The vesica piscis (a figure formed by the developing arcs of two equilateral triangles having a common side) which in so many cases seems to have determined the main proportion of a cathedral plan—the interior length and width across the transepts—appears as an aureole around the figure of Christ in early representations, a fact which certainly points to a relation between the two (Illustrations 42, 43). A curious little book, The Rosicrucians, by Hargrave Jennings, contains an interesting diagram which well illustrates this conception of the symbolism of a cathedral. A copy of it is here given. The apse is seen to correspond to the head of Christ, the north transept to his right hand, the south transept to the left hand, the nave to the body, and the north and south towers to the right and left feet respectively (Illustration 44).
[Illustration 47]
The cathedral builders excelled all others in the artfulness with which they established and maintained a relation between their architecture and the stature of a man. This is perhaps one reason why the French and English cathedrals, even those of moderate dimensions are more truly impressive than even the largest of the great Renaissance structures, such as St. Peter’s in Rome. A gigantic order furnishes no true measure for the eye: its vastness is revealed only by the accident of some human presence which forms a basis of comparison. That architecture is not necessarily the most awe-inspiring which gives the impression of having been built by giants for the abode of pigmies; like the other arts, architecture is highest when it is most human. The mediaeval builders, true to this dictum, employed stones of a size proportionate to the strength of a man working without unusual mechanical aids; the great piers and columns, built up of many such stones, were commonly subdivided into clusters, and the circumference of each shaft of such a cluster approximated the girth of a man; by this device the moulding of the base and the foliation of the caps were easily kept in scale. Wherever a balustrade occurred it was proportioned not with relation to the height of the wall or the column below, as in classic architecture, but with relation to a man’s stature.

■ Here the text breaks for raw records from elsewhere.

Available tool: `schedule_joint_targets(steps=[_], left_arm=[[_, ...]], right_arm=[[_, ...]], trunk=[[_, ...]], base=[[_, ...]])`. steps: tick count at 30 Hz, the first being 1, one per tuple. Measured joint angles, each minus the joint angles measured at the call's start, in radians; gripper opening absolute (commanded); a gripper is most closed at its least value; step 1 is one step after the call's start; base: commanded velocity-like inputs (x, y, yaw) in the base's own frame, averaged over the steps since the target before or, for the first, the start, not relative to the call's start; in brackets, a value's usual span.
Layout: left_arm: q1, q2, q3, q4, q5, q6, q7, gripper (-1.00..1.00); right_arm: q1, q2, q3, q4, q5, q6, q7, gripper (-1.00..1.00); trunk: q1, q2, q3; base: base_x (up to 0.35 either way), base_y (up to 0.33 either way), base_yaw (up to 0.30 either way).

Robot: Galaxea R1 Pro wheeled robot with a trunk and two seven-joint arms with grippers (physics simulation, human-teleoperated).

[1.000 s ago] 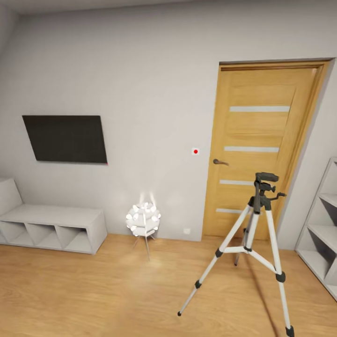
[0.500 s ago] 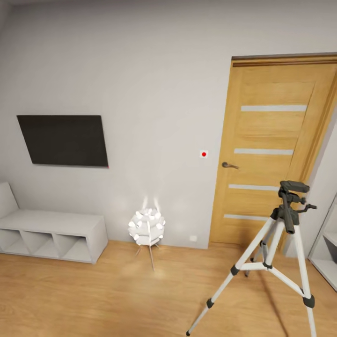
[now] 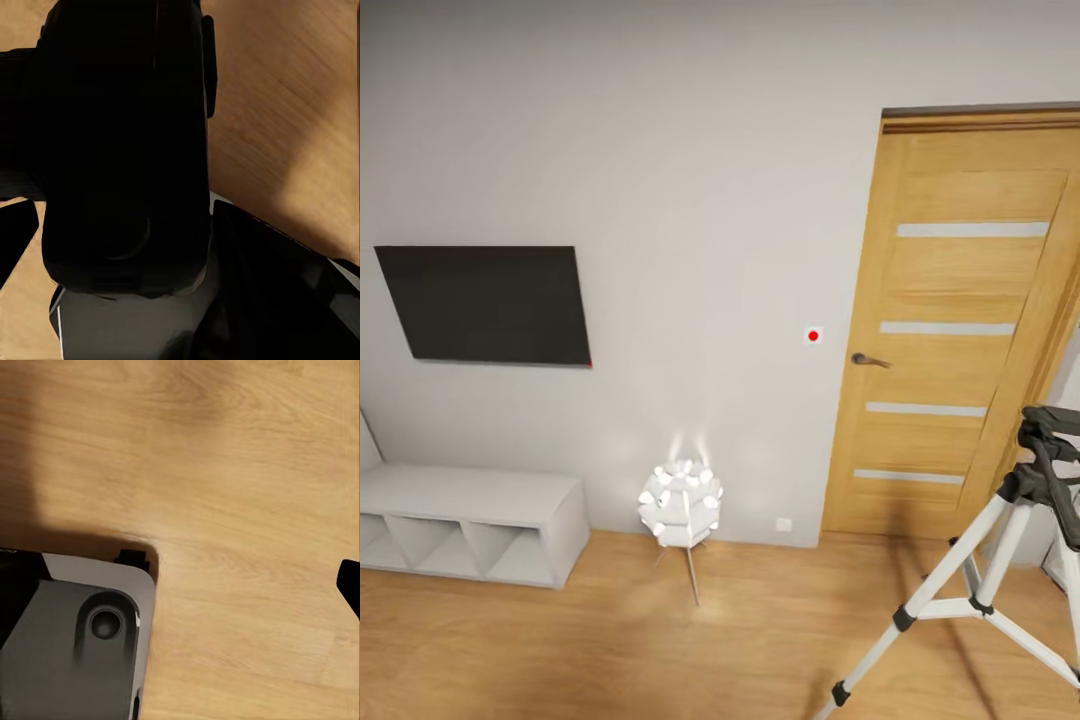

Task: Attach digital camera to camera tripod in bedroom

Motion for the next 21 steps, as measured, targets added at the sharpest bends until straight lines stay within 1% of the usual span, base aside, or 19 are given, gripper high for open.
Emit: schedule_joint_targets(steps=[21], left_arm=[[0.0, -0.001, 0.0, 0.0, 0.0, 0.0, 0.0, -1.0]], right_arm=[[0.0, 0.0, 0.0, 0.0, 0.0, 0.001, 0.0, 1.0]], trunk=[[0.0, 0.0, 0.0]], base=[[0.297, 0.224, -0.237]])
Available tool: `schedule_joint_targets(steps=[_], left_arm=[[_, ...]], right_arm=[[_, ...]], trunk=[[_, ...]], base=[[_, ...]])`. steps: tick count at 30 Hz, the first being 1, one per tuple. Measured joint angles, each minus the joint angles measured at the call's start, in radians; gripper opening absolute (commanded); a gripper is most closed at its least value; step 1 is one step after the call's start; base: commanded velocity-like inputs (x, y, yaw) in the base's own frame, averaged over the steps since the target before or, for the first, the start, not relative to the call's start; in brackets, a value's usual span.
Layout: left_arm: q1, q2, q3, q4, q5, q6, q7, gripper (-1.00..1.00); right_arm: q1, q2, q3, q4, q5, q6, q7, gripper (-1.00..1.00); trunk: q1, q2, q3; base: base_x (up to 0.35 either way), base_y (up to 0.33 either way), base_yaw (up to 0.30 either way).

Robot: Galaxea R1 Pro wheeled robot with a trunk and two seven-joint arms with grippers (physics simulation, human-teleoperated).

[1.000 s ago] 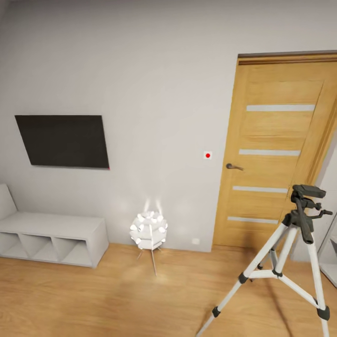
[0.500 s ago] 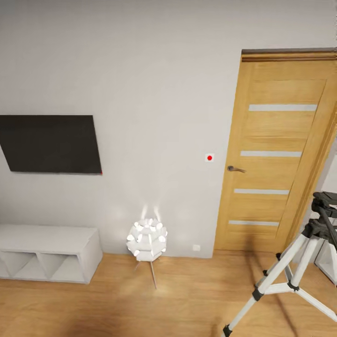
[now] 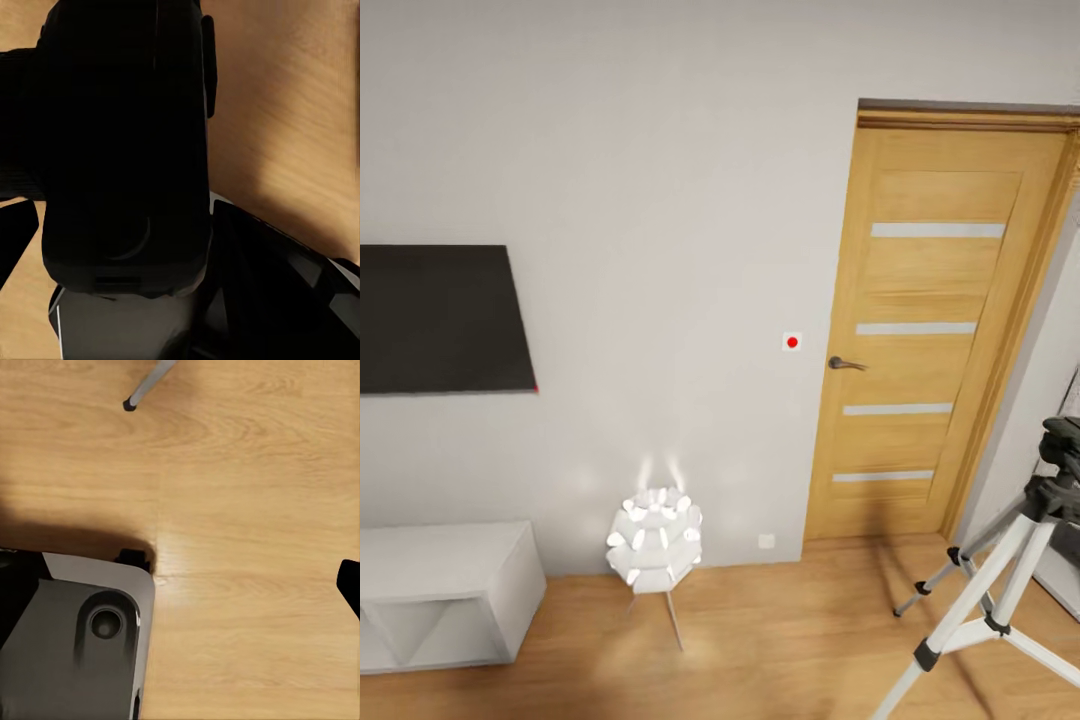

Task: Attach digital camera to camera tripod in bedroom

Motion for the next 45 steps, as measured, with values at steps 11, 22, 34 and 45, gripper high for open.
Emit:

[Illustration 48: FIGURE DIVIDED ACCORDING TO THE EGYPTIAN CANON]
It may be stated as a general rule that every work of architecture, of whatever style, should have somewhere about it something fixed and enduring to relate it to the human figure, if it be only a flight of steps in which each one is the measure of a stride. In the Farnese, the Riccardi, the Strozzi, and many another Italian palace, the stone seat about the base gives scale to the building because the beholder knows instinctively that the height of such a seat must have some relation to the length of a man’s leg. In the Pitti palace the balustrade which crowns each story answers a similar purpose: it stands in no intimate relation to the gigantic arches below, but is of a height convenient for lounging elbows. The door to Giotto’s campanile reveals the true size of the tower as nothing else could, because it is so evidently related to the human figure and not to the great windows higher up in the shaft.